Start of Records provided

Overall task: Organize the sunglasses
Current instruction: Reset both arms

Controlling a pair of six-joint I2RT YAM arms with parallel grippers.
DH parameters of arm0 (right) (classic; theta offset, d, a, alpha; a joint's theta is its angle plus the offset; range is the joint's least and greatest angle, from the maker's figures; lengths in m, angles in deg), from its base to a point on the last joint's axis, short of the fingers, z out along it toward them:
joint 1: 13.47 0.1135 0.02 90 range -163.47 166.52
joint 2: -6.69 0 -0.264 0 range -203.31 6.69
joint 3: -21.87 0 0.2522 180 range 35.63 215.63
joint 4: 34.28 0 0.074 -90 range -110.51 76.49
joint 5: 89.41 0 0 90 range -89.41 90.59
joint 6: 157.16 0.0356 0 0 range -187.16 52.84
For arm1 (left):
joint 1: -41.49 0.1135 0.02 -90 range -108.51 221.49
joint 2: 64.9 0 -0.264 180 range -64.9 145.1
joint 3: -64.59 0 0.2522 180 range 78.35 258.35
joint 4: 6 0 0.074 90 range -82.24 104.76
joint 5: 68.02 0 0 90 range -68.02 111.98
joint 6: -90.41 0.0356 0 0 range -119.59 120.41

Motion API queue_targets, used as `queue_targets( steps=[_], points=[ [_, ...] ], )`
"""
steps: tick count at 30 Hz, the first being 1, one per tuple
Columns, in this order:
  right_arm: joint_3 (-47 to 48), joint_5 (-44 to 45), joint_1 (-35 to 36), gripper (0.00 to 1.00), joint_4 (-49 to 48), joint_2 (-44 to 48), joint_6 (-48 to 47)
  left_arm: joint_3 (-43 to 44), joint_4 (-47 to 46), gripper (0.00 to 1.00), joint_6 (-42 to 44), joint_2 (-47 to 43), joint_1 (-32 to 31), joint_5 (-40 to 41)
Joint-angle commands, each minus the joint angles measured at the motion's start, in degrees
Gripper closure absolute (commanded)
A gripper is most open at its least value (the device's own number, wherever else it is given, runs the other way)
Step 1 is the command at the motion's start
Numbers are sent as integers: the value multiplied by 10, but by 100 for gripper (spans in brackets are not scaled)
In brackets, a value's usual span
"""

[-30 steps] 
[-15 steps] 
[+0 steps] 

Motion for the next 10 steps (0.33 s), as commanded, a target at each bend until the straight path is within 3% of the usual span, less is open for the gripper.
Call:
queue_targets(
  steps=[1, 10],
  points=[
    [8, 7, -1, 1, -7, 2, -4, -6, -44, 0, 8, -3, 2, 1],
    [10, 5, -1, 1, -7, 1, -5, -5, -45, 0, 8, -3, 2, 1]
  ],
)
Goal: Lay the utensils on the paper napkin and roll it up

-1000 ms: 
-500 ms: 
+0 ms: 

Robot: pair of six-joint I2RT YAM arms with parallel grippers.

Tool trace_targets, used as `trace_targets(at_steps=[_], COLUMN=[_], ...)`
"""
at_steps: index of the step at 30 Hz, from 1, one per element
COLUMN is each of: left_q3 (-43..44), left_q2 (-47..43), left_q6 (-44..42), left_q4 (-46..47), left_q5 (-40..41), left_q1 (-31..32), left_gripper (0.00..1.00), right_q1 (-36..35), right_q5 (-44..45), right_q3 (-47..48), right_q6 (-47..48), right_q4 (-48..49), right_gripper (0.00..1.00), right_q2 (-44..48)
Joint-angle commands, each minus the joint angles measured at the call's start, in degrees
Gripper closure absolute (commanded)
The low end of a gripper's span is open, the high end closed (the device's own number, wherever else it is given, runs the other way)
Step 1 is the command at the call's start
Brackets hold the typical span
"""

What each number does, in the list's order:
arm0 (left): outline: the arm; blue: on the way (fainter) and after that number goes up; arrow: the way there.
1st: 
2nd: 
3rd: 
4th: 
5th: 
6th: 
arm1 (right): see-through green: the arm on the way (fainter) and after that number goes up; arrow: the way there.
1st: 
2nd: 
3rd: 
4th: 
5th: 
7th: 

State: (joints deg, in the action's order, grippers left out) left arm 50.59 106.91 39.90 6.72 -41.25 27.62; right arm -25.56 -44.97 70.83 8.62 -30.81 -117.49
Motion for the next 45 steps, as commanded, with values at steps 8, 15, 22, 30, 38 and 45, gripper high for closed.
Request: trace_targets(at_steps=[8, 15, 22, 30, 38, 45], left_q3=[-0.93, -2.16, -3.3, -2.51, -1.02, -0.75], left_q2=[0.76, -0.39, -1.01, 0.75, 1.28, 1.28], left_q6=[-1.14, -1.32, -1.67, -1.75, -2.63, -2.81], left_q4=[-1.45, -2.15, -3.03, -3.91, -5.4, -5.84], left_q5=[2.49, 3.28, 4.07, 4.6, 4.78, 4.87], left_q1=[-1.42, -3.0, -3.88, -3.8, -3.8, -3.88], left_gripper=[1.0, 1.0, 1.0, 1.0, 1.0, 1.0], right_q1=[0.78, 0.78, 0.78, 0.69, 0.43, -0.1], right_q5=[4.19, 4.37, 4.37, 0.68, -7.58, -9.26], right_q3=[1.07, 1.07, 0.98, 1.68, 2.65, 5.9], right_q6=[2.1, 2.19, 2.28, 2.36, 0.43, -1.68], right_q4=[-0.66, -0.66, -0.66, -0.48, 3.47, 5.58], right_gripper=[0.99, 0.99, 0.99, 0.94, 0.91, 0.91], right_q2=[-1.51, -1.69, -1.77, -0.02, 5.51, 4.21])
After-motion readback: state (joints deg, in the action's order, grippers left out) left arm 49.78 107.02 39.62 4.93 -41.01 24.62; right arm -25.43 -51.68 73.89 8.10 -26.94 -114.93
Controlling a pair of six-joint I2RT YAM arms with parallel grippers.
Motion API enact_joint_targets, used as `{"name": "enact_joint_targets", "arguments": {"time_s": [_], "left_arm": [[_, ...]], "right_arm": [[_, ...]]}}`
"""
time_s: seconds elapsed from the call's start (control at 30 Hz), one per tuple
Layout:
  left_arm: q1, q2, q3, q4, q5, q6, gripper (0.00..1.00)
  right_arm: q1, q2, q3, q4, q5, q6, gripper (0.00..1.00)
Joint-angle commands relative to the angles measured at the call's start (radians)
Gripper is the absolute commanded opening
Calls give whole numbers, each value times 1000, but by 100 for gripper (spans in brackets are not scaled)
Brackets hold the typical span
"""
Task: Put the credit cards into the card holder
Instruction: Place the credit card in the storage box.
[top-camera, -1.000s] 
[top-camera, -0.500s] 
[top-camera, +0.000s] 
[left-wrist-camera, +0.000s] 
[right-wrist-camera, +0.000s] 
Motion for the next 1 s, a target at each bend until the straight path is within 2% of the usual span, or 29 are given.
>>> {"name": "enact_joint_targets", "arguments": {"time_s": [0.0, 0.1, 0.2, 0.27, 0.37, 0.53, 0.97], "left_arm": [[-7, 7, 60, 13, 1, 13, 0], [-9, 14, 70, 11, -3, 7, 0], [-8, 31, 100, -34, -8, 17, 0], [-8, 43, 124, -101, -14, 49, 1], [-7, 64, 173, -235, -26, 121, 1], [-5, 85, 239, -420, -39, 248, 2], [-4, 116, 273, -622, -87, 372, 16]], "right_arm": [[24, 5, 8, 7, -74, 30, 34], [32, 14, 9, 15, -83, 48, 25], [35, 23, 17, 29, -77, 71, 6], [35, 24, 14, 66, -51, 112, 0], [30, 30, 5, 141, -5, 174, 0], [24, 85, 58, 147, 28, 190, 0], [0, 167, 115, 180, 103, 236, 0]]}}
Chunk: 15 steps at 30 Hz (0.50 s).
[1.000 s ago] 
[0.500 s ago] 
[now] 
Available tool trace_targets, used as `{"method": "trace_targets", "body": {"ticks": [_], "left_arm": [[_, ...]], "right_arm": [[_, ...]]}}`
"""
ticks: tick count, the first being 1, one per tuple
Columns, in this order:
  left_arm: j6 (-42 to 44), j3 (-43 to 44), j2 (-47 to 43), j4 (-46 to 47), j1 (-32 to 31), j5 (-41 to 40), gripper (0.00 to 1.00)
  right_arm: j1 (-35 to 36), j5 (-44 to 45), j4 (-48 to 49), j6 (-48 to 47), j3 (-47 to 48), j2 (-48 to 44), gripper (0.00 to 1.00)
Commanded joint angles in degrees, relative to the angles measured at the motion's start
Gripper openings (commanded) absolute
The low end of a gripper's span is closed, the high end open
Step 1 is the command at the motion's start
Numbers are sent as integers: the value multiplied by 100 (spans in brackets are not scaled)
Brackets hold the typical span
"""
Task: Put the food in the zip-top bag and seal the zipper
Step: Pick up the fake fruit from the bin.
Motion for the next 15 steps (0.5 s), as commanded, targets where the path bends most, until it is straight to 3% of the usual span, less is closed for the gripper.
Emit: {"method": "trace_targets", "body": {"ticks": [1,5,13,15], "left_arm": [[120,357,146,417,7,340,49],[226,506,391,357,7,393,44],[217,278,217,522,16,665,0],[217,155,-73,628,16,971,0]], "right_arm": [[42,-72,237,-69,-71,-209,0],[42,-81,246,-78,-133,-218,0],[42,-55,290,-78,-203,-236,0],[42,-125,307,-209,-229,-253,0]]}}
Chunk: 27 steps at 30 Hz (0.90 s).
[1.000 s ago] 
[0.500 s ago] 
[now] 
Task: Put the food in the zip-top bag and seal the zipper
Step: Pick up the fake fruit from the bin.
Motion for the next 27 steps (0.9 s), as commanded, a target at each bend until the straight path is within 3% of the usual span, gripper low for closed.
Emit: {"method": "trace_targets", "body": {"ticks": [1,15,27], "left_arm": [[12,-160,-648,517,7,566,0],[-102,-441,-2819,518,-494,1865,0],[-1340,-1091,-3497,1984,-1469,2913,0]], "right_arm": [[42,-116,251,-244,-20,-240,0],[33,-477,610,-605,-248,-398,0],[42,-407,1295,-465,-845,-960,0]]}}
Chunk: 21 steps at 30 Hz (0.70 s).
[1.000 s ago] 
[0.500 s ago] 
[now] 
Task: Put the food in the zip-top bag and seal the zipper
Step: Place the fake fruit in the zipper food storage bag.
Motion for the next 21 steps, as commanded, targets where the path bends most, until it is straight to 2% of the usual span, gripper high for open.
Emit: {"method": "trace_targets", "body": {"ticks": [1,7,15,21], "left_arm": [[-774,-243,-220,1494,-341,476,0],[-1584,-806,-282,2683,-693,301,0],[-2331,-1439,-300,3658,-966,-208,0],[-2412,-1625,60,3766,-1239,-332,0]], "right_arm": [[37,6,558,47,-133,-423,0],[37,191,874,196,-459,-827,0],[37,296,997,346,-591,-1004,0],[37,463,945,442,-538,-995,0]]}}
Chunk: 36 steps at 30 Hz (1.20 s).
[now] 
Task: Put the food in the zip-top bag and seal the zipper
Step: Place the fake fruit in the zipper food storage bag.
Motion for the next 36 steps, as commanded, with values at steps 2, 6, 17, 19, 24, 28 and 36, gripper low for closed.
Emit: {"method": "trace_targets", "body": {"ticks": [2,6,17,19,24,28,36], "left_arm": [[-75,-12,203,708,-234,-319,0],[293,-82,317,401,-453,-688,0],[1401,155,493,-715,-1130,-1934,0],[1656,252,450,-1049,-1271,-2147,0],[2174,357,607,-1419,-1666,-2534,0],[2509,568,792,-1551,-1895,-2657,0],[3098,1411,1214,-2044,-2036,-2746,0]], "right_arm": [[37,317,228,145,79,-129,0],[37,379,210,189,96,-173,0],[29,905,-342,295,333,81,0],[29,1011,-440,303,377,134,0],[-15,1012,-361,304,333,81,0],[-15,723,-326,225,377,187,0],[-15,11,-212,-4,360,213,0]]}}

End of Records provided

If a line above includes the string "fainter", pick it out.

arm0 (left): outline: the arm; blue: on the way (fainter) and after that number goes up; arrow: the way there.
arm1 (right): see-through green: the arm on the way (fainter) and after that number goes up; arrow: the way there.

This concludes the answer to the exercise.